Den in der Fachzeitschrift PNAS Nexus veröffentlichten Ergebnissen zufolge nutzte das Team die aus dieser Analyse hervorgegangenen Muster, um ein Risikobewertungsmodell mit maschinellem Lernen zu erstellen. Damit sollen in jedem Land 72,8 % der Varianten erkannt werden, die in den nächsten drei Monaten mindestens 1.000 Fälle pro Million Menschen verursachen werden.
„Diese Arbeit bietet einen analytischen Rahmen, der mehrere Datenquellen nutzt, darunter genetische Sequenzdaten und epidemiologische Daten über Modelle des maschinellen Lernens, um verbesserte Frühsignale zum Ausbreitungsrisiko neuer SARS-CoV-2-Varianten zu liefern“, sagten die Forscher.
Während nach einem Beobachtungszeitraum von einer Woche nach der Entdeckung eine Vorhersagegenauigkeit von 72,8 % erreicht wird, steigt die Leistung nach zweiwöchiger Beobachtung auf 80,1 %.
Wissenschaftler haben mehr Forschung in dieser Richtung gefordert und erklärt, dass ein ähnlicher Ansatz möglicherweise auf andere Atemwegsviren wie Influenza, Vogelgrippeviren oder andere Coronaviren ausgeweitet werden könne.
Eine der Anwendungen der KI-Technologie findet im medizinischen Bereich statt, und aktuelle Modelle, die eine Virusübertragung vorhersagen können, sagen keine variantenspezifische Ausbreitung einer Infektion voraus.
Wie Wissenschaftler dieses KI-Modell entwickelt haben
Unter der Leitung von Retsef Levi von der Sloan School of Management des MIT untersuchte ein Team anhand einer Analyse von 9 Millionen SARS-CoV-2-Gensequenzen die Faktoren, die die Virusausbreitung beeinflussen könnten.
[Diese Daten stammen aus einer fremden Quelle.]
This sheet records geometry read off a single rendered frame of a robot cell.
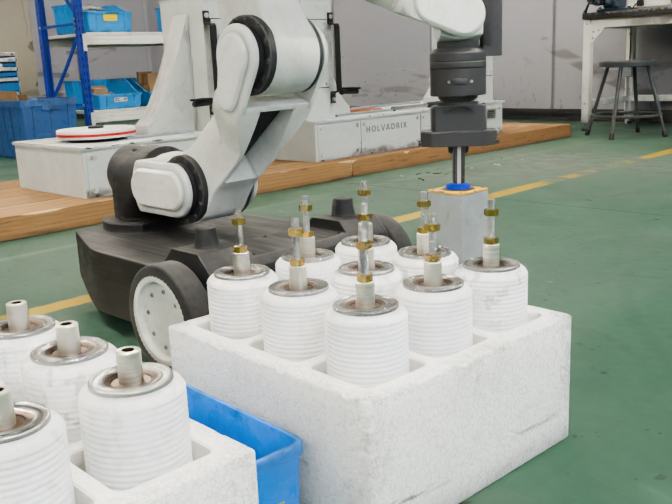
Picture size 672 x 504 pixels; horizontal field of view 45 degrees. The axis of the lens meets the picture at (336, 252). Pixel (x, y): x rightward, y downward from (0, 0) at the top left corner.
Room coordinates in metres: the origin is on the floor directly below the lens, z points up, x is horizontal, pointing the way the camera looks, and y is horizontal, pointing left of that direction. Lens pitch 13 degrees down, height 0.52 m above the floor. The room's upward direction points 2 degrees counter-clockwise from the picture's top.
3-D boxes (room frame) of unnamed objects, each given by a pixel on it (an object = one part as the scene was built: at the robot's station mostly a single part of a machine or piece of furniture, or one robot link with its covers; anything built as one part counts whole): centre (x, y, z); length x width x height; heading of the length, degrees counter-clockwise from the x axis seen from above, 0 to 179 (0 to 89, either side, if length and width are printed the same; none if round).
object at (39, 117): (5.39, 1.96, 0.18); 0.50 x 0.41 x 0.37; 49
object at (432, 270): (0.96, -0.12, 0.26); 0.02 x 0.02 x 0.03
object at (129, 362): (0.69, 0.19, 0.26); 0.02 x 0.02 x 0.03
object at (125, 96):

Diese Sequenzen wurden von der Global Initiative on Sharing Avian Influenza Data (GISAID) aus 30 Ländern gesammelt. Die Daten umfassen auch Impfraten und Infektionsraten.
Den in der Fachzeitschrift PNAS Nexus veröffentlichten Ergebnissen zufolge nutzte das Team die aus dieser Analyse hervorgegangenen Muster, um ein Risikobewertungsmodell mit maschinellem Lernen zu erstellen. Damit sollen in jedem Land 72,8 % der Varianten erkannt werden, die in den nächsten drei Monaten mindestens 1.000 Fälle pro Million Menschen verursachen werden.
„Diese Arbeit bietet einen analytischen Rahmen, der mehrere Datenquellen nutzt, darunter genetische Sequenzdaten und epidemiologische Daten über Modelle des maschinellen Lernens, um verbesserte Frühsignale zum Ausbreitungsrisiko neuer SARS-CoV-2-Varianten zu liefern“, sagten die Forscher.
Während nach einem Beobachtungszeitraum von einer Woche nach der Entdeckung eine Vorhersagegenauigkeit von 72,8 % erreicht wird, steigt die Leistung nach zweiwöchiger Beobachtung auf 80,1 %.
Wissenschaftler haben mehr Forschung in dieser Richtung gefordert und erklärt, dass ein ähnlicher Ansatz möglicherweise auf andere Atemwegsviren wie Influenza, Vogelgrippeviren oder andere Coronaviren ausgeweitet werden könne.